--- Your assignment ---
Go through the entries below and work out how many lines include "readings"; give only that number.

--- Dataset content ---
⁂

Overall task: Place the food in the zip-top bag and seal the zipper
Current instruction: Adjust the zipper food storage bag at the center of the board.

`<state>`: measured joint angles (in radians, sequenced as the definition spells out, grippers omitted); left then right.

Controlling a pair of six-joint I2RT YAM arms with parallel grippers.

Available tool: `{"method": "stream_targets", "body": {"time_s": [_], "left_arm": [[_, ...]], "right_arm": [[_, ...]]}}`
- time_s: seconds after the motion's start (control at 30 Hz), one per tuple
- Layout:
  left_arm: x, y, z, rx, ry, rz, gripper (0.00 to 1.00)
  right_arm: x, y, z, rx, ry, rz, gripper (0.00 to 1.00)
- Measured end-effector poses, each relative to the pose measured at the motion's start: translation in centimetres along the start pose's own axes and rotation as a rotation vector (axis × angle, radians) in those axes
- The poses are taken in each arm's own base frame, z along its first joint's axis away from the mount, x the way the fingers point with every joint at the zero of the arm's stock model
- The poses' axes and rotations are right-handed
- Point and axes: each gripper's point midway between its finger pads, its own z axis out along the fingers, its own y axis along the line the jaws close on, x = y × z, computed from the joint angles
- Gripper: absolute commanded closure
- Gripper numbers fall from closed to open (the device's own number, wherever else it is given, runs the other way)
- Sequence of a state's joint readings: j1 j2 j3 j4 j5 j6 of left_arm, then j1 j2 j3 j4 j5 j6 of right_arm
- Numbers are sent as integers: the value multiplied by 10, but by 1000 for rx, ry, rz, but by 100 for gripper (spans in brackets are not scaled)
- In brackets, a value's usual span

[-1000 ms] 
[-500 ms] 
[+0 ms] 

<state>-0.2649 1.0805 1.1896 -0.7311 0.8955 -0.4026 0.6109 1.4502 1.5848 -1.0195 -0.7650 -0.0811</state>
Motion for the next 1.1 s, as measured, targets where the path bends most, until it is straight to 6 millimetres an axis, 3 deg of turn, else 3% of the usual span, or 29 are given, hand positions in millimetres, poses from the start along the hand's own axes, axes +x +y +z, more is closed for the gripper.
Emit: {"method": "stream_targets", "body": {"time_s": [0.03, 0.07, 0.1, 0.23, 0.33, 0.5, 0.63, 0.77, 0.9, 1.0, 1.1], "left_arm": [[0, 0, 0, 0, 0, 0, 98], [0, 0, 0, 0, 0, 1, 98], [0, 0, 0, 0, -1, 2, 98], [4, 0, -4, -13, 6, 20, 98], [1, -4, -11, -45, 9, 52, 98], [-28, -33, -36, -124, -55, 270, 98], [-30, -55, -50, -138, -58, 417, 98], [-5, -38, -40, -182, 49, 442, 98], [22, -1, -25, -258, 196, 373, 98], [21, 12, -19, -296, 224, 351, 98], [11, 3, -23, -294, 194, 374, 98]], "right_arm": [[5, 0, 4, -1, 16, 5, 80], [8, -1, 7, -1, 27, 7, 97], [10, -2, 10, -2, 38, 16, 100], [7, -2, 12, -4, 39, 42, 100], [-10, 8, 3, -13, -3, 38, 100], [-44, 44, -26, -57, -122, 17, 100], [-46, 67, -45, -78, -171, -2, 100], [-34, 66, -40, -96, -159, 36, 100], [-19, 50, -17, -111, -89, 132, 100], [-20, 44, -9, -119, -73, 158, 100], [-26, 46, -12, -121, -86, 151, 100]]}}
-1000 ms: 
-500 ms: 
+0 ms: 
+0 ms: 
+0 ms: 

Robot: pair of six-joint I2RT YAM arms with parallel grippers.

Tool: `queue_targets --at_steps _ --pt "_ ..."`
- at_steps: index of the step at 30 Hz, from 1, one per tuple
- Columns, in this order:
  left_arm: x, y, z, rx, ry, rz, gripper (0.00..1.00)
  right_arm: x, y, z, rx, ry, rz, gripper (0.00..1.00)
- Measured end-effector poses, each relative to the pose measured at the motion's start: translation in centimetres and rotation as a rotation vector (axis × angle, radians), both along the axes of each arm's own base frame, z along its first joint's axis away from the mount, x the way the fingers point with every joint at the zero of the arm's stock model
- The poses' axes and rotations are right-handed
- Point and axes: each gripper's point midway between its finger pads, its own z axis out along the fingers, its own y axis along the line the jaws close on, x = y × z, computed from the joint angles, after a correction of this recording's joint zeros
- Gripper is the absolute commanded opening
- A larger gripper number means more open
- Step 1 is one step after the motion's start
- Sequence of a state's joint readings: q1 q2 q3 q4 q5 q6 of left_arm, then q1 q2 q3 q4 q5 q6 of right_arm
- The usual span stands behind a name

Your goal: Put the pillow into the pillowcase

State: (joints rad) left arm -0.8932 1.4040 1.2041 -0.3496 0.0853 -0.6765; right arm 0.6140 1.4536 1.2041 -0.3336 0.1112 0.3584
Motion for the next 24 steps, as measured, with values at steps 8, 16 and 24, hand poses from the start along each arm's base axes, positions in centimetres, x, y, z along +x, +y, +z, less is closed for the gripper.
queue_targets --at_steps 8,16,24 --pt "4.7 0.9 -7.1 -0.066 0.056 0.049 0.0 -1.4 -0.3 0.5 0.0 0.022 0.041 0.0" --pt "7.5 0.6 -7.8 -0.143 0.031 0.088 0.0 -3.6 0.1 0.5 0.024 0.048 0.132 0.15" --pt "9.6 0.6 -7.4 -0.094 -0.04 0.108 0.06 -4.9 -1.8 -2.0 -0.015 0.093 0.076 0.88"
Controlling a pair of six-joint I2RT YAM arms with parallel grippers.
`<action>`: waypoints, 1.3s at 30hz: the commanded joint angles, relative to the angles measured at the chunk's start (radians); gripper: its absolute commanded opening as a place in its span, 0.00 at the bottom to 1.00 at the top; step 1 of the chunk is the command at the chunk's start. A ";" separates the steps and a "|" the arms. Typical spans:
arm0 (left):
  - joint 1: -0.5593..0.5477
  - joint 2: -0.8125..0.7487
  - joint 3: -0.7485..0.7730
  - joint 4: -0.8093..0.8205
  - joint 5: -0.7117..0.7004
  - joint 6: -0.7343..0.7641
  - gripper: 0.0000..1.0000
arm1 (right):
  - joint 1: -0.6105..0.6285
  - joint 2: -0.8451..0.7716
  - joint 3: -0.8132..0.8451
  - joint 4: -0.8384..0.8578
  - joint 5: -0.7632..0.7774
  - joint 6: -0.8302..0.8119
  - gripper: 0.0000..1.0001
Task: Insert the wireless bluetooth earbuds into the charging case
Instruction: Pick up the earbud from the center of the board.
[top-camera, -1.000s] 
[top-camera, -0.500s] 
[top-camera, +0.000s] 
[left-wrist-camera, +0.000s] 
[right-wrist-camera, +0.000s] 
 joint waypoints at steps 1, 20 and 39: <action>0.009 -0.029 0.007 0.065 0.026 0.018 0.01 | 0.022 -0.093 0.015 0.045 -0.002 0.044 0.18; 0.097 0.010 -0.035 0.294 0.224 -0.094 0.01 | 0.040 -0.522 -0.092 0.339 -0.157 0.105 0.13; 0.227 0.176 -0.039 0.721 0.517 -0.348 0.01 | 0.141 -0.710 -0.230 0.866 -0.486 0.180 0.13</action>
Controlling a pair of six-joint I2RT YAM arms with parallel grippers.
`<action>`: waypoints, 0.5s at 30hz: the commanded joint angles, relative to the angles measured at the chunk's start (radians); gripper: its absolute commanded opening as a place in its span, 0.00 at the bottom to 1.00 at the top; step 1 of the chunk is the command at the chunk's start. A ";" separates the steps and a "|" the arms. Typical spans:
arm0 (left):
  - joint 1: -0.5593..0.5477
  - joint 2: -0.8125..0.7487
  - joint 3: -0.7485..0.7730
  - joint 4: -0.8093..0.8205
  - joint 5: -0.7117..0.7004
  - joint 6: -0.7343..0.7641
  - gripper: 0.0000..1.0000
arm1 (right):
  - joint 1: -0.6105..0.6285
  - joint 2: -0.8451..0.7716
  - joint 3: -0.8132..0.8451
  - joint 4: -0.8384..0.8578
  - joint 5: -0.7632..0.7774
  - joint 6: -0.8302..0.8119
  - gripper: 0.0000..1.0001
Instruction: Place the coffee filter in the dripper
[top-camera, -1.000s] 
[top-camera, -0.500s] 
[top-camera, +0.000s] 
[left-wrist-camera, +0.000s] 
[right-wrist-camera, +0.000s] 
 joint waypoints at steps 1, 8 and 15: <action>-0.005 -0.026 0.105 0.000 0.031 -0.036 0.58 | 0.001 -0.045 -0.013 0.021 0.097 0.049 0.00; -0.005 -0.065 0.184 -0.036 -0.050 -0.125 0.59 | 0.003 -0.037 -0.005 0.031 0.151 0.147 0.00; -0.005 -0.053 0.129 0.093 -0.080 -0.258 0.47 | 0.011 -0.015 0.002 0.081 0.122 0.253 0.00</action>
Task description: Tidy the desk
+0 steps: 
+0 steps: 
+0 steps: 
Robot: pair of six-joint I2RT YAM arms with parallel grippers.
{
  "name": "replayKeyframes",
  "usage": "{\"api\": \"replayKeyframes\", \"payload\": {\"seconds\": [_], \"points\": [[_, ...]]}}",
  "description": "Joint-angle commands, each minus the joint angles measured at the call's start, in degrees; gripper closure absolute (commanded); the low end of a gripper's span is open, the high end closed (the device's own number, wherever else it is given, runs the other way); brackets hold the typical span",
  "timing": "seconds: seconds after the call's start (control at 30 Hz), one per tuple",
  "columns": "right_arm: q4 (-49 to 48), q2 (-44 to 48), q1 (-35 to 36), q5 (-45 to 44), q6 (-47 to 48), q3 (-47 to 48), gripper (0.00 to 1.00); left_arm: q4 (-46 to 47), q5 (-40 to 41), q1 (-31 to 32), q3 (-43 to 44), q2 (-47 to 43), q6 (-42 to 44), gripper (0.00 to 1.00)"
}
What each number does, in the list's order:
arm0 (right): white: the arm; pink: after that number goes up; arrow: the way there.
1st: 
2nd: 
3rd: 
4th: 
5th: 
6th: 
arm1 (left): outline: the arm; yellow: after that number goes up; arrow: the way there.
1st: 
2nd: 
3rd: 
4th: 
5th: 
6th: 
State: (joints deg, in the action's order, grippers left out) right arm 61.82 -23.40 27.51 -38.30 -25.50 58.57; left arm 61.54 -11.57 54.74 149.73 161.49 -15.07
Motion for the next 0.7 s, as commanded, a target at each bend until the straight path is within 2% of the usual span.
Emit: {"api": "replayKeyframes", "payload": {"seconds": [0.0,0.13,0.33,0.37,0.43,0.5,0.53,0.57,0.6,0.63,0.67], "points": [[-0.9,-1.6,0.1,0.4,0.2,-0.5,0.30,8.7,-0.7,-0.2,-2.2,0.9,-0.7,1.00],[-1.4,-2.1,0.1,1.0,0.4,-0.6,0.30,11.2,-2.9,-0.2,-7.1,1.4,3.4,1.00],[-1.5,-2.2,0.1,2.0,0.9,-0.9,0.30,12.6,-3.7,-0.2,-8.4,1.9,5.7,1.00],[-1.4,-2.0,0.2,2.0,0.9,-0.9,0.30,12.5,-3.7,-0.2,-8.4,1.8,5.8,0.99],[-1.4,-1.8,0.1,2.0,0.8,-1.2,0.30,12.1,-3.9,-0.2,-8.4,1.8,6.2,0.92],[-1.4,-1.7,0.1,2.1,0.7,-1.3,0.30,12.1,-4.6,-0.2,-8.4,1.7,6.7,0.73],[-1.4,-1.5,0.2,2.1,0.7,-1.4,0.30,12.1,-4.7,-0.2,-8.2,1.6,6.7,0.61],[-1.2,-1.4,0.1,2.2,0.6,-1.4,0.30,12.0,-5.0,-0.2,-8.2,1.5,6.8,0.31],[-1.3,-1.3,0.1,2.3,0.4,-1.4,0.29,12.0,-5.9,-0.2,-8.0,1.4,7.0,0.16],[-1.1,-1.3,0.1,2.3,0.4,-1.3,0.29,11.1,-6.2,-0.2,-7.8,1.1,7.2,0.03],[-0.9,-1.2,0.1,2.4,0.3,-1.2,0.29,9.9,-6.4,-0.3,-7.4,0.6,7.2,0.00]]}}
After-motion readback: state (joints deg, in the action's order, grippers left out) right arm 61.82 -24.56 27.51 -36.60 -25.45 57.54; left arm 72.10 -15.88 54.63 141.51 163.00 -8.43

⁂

--- Answer for the task ---
2